This is my first post on the Eco-Investor blog. I thank Pam for giving me the opportunity to contribute to the blog.
I begin with the following question: Are VCs and clean tech a good match?
Many VCs have concerns about investing in clean tech.
1. Clean tech companies tend to have high capital requirements. In this environment, many VCs are shying away from capital intensive companies.
2. Clean tech has highly complicated distribution networks. Few clean tech companies provide stand alone products. Instead, most clean tech products are connected to other parts of the energy system. For example, in the United States at least, smart meters and most renewable energy sources are tied to the grid. For many clean tech companies, several pieces must fall into place for them to succeed.
3. Some of the end users and constituencies (e.g., utilities) are resistant to frame breaking change. In fairness, some utilities (e.g., PG&E) are actively promoting energy efficiency programs and searching for new technologies and solutions.
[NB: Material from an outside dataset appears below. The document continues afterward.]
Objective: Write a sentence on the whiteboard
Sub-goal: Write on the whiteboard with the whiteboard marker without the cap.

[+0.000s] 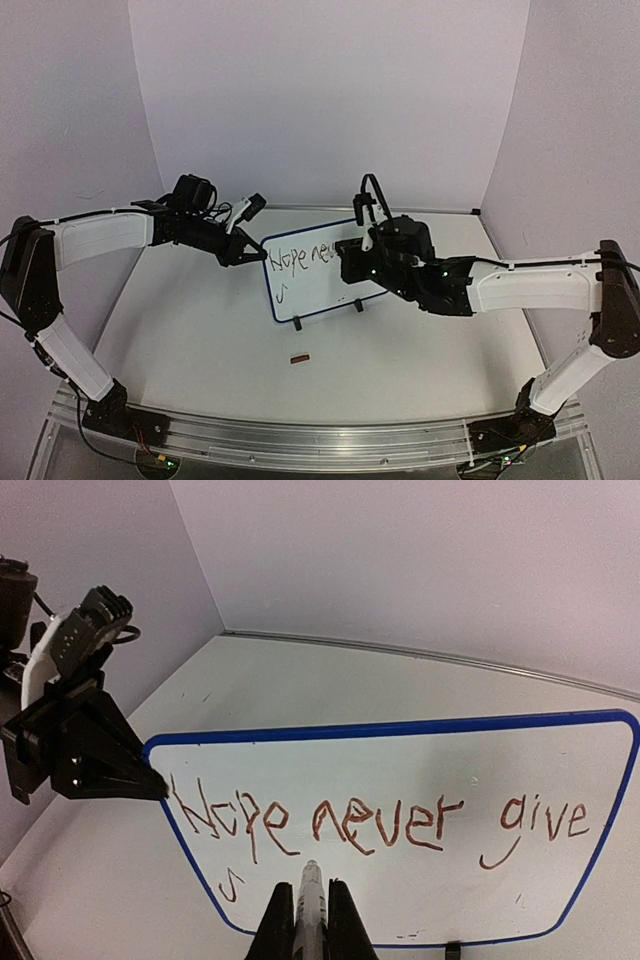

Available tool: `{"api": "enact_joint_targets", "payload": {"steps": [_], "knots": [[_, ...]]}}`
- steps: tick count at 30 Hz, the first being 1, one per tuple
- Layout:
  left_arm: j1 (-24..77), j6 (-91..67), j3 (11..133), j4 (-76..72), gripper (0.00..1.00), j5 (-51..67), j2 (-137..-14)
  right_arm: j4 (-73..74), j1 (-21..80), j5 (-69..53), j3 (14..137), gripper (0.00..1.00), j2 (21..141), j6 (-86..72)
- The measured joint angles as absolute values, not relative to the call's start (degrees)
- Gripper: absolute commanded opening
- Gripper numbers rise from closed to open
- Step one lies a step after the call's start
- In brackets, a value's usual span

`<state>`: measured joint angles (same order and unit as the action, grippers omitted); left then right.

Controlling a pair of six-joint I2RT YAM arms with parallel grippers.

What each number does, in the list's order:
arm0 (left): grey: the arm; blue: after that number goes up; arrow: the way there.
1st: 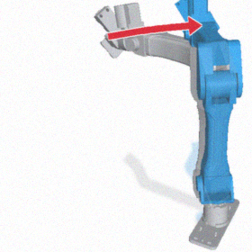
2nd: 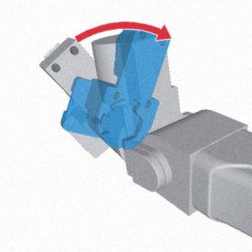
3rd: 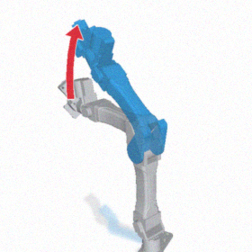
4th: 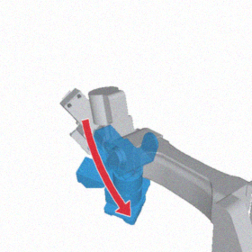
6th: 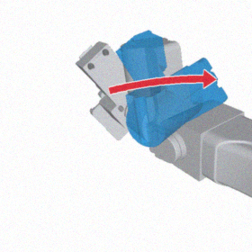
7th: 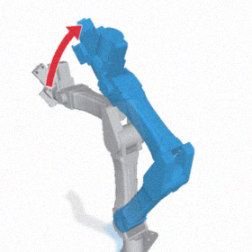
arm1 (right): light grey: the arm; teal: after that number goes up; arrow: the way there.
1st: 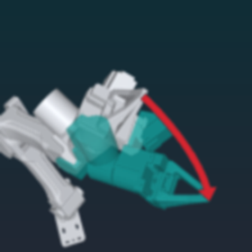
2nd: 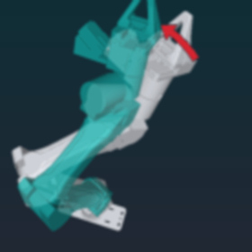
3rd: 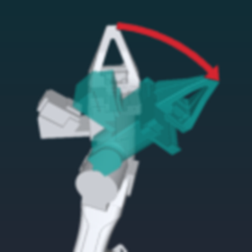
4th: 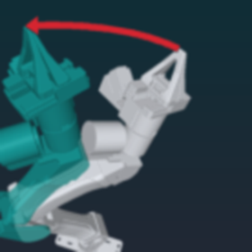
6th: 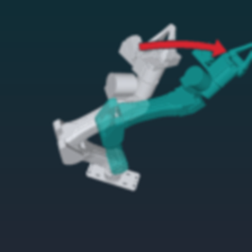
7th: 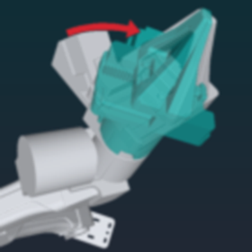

4. Clean tech companies may take long to scale and grow. One VC told me that in this respect, clean tech companies are similar to life sciences ventures. He does not invest in either type of company because of the long gestation period.
5. Some VCs view companies that take stimulus money as not independently viable. These VCs see stimulus money as a stigma.
On the flip side, are VCs the optimal source of money for clean tech entrepreneurs? What funding sources might be better for clean tech entrepreneurs, and why?
In order to accelerate the process of building clean tech companies, these questions need to be openly discussed by investors and entrepreneurs.